Encaustic paintings fix after some time quickly, as opposed to drying by dissipation in the manner that watercolour does. This is because of the expansion of dammar gum that makes the paint harder and stronger after some time. Staining is not needed, as encaustic contains beeswax which is exceptionally water-safe and is frequently used to stain oil artworks. Along these lines, encaustic is an entirely steady and dependable medium. Encaustic paint will dissolve at temperatures of 72°C or more. However, it will stay strong in ordinary stockpiling or display condition. It’s suggested that it shouldn’t be stored in frosty temperatures which could make the paint split. Encaustic paint's hues remain genuine instead of having oil paint's propensity to yellow with age. Nonetheless, similar to linseed oil, beeswax is photoreactive, which implies it might go yellow when kept in obscurity for significant periods. The response is reversible, and the hues will be re-established to their unique spectrum of colors when the work of art is presented to daylight.
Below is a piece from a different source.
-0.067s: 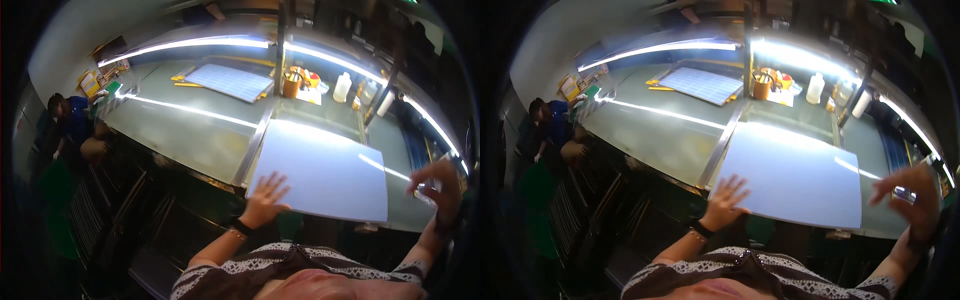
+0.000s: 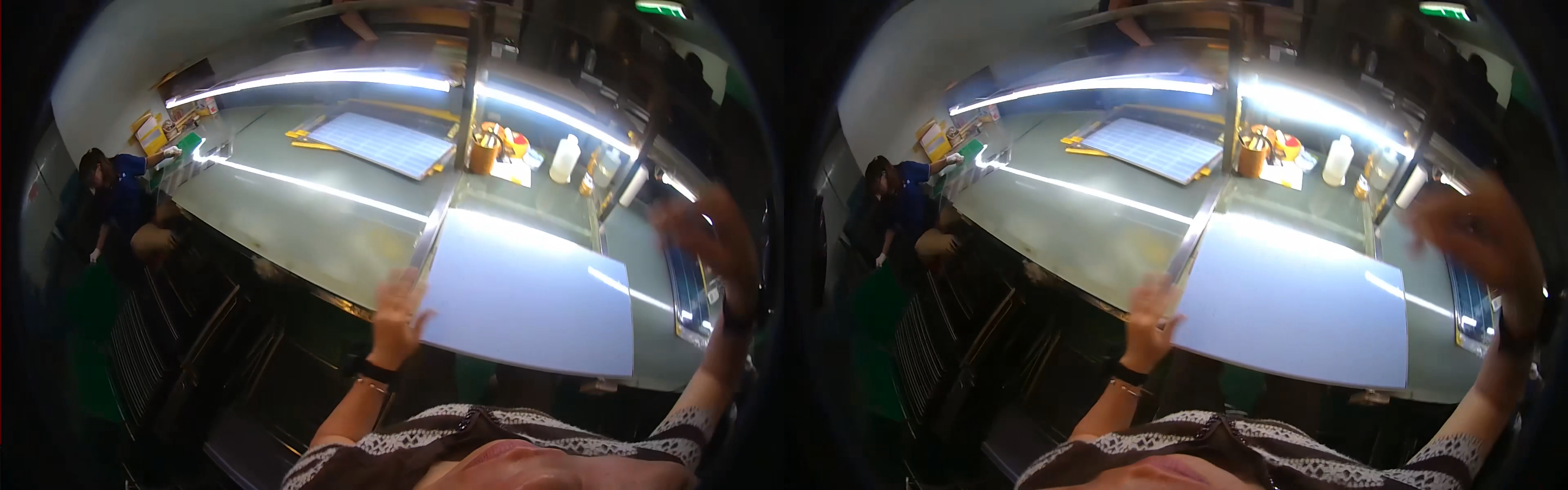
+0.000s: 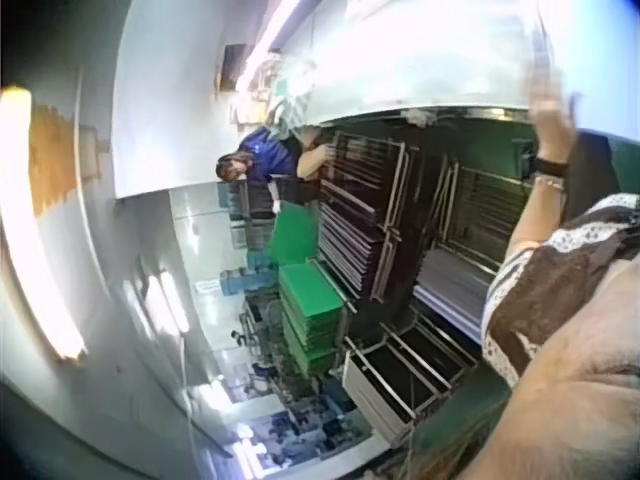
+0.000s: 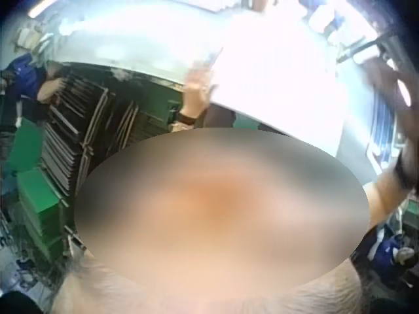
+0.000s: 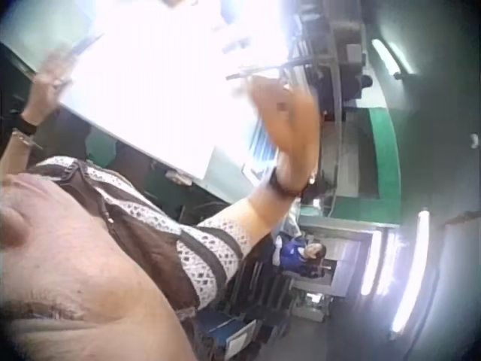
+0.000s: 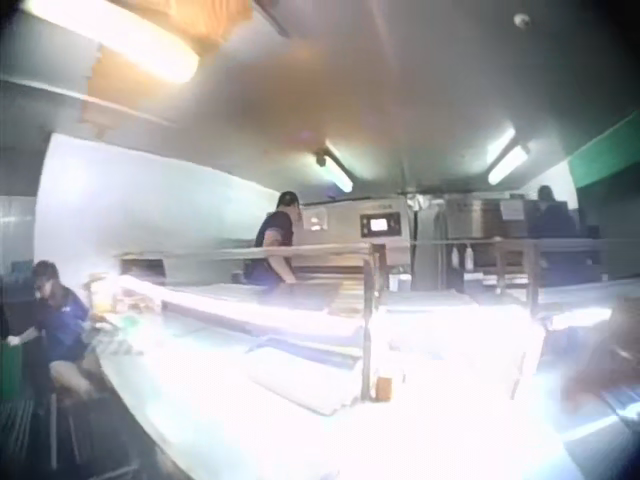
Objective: Inspecting and sorting various flat panels and sheets on a light table.
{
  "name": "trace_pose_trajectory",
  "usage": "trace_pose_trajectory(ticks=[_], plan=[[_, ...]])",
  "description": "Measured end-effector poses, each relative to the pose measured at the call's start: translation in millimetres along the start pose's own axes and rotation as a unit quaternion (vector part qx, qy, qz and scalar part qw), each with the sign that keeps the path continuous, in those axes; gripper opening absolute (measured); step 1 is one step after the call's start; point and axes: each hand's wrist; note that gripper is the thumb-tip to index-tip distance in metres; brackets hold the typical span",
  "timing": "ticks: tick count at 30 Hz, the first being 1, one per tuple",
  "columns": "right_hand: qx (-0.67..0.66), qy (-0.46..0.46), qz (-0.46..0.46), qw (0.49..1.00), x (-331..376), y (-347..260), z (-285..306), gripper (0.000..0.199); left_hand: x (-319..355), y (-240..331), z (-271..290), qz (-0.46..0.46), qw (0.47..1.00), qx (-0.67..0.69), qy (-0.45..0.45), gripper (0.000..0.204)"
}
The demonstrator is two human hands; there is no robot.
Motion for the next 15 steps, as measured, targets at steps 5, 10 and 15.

The exceptional sensitivity and rawness of encaustic wax are not easy to imitate, sharing few textures, art style and purposes with acrylic and oil painting. Encaustic painting can truly make its mark in unique and textural work, where the craftsman is driven by the changing idea of the paint itself; adjusting as the paint spreads around the block and the color intensifies mystically. There is something superb about finding a recorded medium and perceiving its significance to contemporary ways of deal with painting.


Encaustic painting opens the world to new possibilities by adding textural details which look so inhumane that it could be made only by nature itself. The beauty of it lies in all the little imperfections in the beeswax coat on the surface which get highlighted by the colors and are brought to life by it being burned. The satisfaction of making an encaustic art is something that can only be witnessed or experienced and not put into words.